Fraud has come a long way from African princes and deceased uncles you never knew you had. It’s now been reinvented as cyber crime, and it’s everywhere. In fact, if cyber crime were a legitimate business, it would be considered one of the few booming sectors at the moment.
Cyber criminals target individuals (those emails that pretend to be from your bank, for instance), but much of the serious effort is against businesses. A recent government survey found that 39% of businesses reported cyber attacks, though noting that this probably only represents businesses with sophisticated enough defences to detect the attacks.
By far the most common type of attack is phishing, where the criminals try to get enough personal data to access your bank accounts. Other common types are:
- denial of service, which effectively closes down an organisation
- malware, secretively installed on your devices to access systems, steal data or prevent access to your systems
- ransomware, where the criminals steal data and demand payment for its return.
It’s estimated that, in the UK, one in 3,722 emails are phishing attacks, and there are around 65,000 attempts a day to hack SMEs, 4,500 of which are successful. That represents one SME being successfully hacked every 19 seconds.
The government survey estimates the average cost to medium and large businesses of a cyber attack as £19,400. If smaller businesses are also included, this falls to £4,200. It’s worth remembering, though, that £4,200 could be as serious for a micro business as the higher figure for a larger organisation.
How to Combat Cyber Crime
The only sure way of avoiding cyber crime entirely would be to stop using the internet — hardly a practical solution in a world that relies so totally on being online. Failing that, there are steps both businesses and individuals can take.
Perhaps the most important is to learn and practice caution. We all know we shouldn’t click on links or open attachments we’re not sure of — but a surprising number of people still do. That’s why it’s so vital for organisations to arrange ongoing cyber security training for all their people.

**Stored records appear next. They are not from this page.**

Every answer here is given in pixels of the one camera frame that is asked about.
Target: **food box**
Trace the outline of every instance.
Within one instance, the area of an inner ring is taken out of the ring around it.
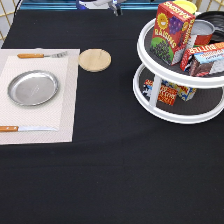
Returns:
[[[196,88],[179,86],[175,83],[168,82],[166,80],[162,80],[162,84],[177,90],[177,95],[184,101],[192,99],[197,90]]]
[[[224,49],[194,54],[190,76],[205,76],[224,71]]]
[[[195,48],[189,48],[185,51],[184,56],[182,58],[182,61],[180,63],[180,68],[183,71],[189,71],[192,61],[194,59],[194,54],[200,53],[200,52],[212,52],[217,51],[220,49],[224,49],[224,42],[221,43],[215,43],[215,44],[209,44],[206,46],[200,46]]]
[[[168,1],[159,4],[150,50],[169,65],[181,61],[195,16]]]
[[[143,85],[142,94],[151,96],[153,81],[146,79]],[[177,90],[161,85],[158,100],[166,104],[173,105],[177,96]]]

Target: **wooden coaster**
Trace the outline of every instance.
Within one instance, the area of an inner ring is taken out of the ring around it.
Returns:
[[[89,49],[79,55],[79,65],[90,72],[100,72],[111,63],[111,56],[102,49]]]

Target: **snack box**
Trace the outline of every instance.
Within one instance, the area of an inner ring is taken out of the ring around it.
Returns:
[[[194,54],[190,76],[205,76],[224,71],[224,49]]]
[[[151,96],[153,81],[146,79],[143,85],[142,94]],[[173,105],[177,97],[177,90],[161,85],[158,100],[169,105]]]
[[[220,49],[224,49],[224,42],[221,43],[215,43],[215,44],[210,44],[206,46],[200,46],[200,47],[195,47],[195,48],[189,48],[185,51],[184,56],[182,58],[182,61],[180,63],[180,68],[183,71],[189,71],[192,61],[193,61],[193,56],[196,53],[200,52],[212,52],[212,51],[217,51]]]
[[[172,1],[159,4],[150,50],[169,65],[180,62],[194,21]]]
[[[196,88],[179,86],[175,83],[168,82],[166,80],[162,80],[162,84],[177,90],[177,95],[184,101],[192,99],[197,90]]]

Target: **silver plate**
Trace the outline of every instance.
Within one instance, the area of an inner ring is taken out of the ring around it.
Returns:
[[[58,81],[52,73],[35,70],[14,78],[8,86],[8,95],[19,105],[35,106],[50,100],[58,87]]]

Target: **knife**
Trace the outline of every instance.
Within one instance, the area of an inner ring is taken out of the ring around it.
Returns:
[[[0,126],[0,132],[16,131],[57,131],[57,129],[43,126]]]

At the same time, there’s a range of services available to defend against cyber attacks. These could be as simple as the basic security system you put on your home computer, but there are also many complex services available, from automatically monitoring the online activities of employees to “white hat” attempts to breach your systems in order to identify weaknesses.
Nevertheless, cyber criminals are getting cleverer and more subtle all the time. An incident we came across recently illustrates how difficult it can be to stay safe. A business sent out an invoice for just under £100,000 and, when the recipient opened it, he had a feeling the Bank account number and sort code were different from previous payments. He decided to call the company — and he was right. Someone had intercepted the email and changed the bank details on the invoice.
This was a lucky escape — probably one in a million — and shows why Allied Claims would urge you to have cyber insurance in place. While it won’t end the risk or the negative effects of cyber attacks, it will mean that if, despite your best efforts, you lose money through a cyber attack, you’ll at least be able to make an insurance claim for it.